Plaintiff alleges that Defendant's policies and practices violate his and other proposed class members' right to overtime wages under N.M. Stat. Ann § 50-4-22(D). Doc. 38 at 6, 11.

A court must “carefully examine what facts are required to prove [the plaintiff's] claims and then determine whether [the plaintiff has] shown that they could establish those facts through common evidence.” Brayman v. KeyPoint Gov't Sols., Inc., 83 F.4th 823, 839 (10th Cir. 2023); see also generally Naylor Farms, Inc. v. Chaparral Energy, LLC, 923 F.3d 779, 785 (10th Cir. 2019) (“[W]e begin our discussion with an overview of [the substantive state] law.”). The MWA mandates that “[a]n employee shall not be required to work more than forty hours in any week, . . . unless the employee is paid one and one-half times the employee's regular hourly rate of pay for all hours worked in excess of forty hours.” N.M. Stat. Ann. § 50-4-22(D) (West).

Plaintiffs must first provide facts showing that they were “required” to work more than 40 hours per week. See N.M. Stat. Ann. § 50-4-22(D) (West). “[E]mployees covered by the MWA may be ‘required to work' more than 40 hours per week even when their employers do not overtly demand such work.” New Mexico Dep't of Lab. v. A.C. Elec., Inc., 965 P.2d 363, 366 (N.M. Ct. App. 1998) (“Because employers generally occupy a position of authority over their employees, any subtle pressure to work over 40 hours per week may be understood by those employees as ‘requiring' overtime.”).

Once a plaintiff shows that he was required to work more than 40 hours a week, he must then demonstrate that overtime was not in fact paid. See N.M. Stat. Ann. § 50-4-22(D) (West). “[A]n automatic meal break deduction is not, in and of itself, unlawful.” Sloane v. Rehoboth McKinley Christian Health Care Servs. Inc., 423 P.3d 18, 23 (N.M. Ct. App. 2018). An employer violates the MWA, however, when it “[fails] to compensate employees who work through . . . unpaid meal breaks” or “[fails] to police and oversee hourly workers and their supervisors to ensure that [employees are compensated] when working through or during unpaid meal breaks.” See id. This includes when employees are “sometimes required to work through meal breaks, but not compensated for such work” because a “single policy or plan [exists] to not only schedule workers in such a way that missing meal periods was sometimes unavoidable, but also to discourage employees from [entering time worked during a mandatory meal break].” See id. at 23-24.

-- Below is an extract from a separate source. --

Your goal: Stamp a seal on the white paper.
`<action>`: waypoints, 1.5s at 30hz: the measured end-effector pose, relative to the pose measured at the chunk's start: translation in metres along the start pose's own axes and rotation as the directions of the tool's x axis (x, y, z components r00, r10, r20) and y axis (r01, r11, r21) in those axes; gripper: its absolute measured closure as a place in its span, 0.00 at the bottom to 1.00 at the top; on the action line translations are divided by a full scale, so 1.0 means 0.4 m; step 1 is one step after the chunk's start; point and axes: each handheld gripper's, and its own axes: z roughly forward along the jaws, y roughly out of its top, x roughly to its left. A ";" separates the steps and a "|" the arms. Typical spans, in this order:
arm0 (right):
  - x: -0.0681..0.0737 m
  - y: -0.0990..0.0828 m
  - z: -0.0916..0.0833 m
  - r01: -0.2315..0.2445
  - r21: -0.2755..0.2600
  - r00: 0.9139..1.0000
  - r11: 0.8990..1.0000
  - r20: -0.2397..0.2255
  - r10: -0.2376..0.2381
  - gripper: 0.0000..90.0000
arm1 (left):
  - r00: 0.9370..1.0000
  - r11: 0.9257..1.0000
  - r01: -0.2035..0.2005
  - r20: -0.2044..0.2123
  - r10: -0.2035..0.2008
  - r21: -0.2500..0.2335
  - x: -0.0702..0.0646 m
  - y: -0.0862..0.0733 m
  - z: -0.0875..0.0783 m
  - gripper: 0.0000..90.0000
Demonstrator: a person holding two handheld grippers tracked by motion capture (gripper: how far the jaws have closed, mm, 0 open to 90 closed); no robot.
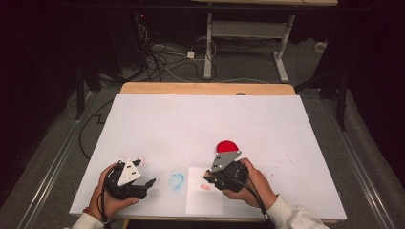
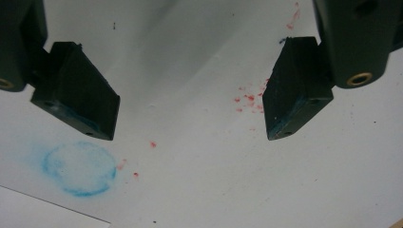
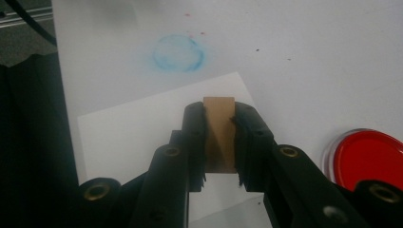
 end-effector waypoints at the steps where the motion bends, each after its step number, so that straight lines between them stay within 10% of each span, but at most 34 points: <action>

B. Rule 23(a)'s requirements-numerosity, commonality, typicality, and adequate representation-are satisfied.

The Court finds that Plaintiff sufficiently demonstrated Federal Rule of Civil Procedure 23(a)'s requirements.

1. Numerosity

Plaintiff's proposed class must be “so numerous that joinder of all members is impracticable.” Fed.R.Civ.P. 23(a)(1). The Tenth Circuit has “no set formula to determine if the class is so numerous that is should be so certified.” Trevizo v. Adams, 455 F.3d 1155, 1162 (10th Cir. 2006) (citation and internal quotations omitted).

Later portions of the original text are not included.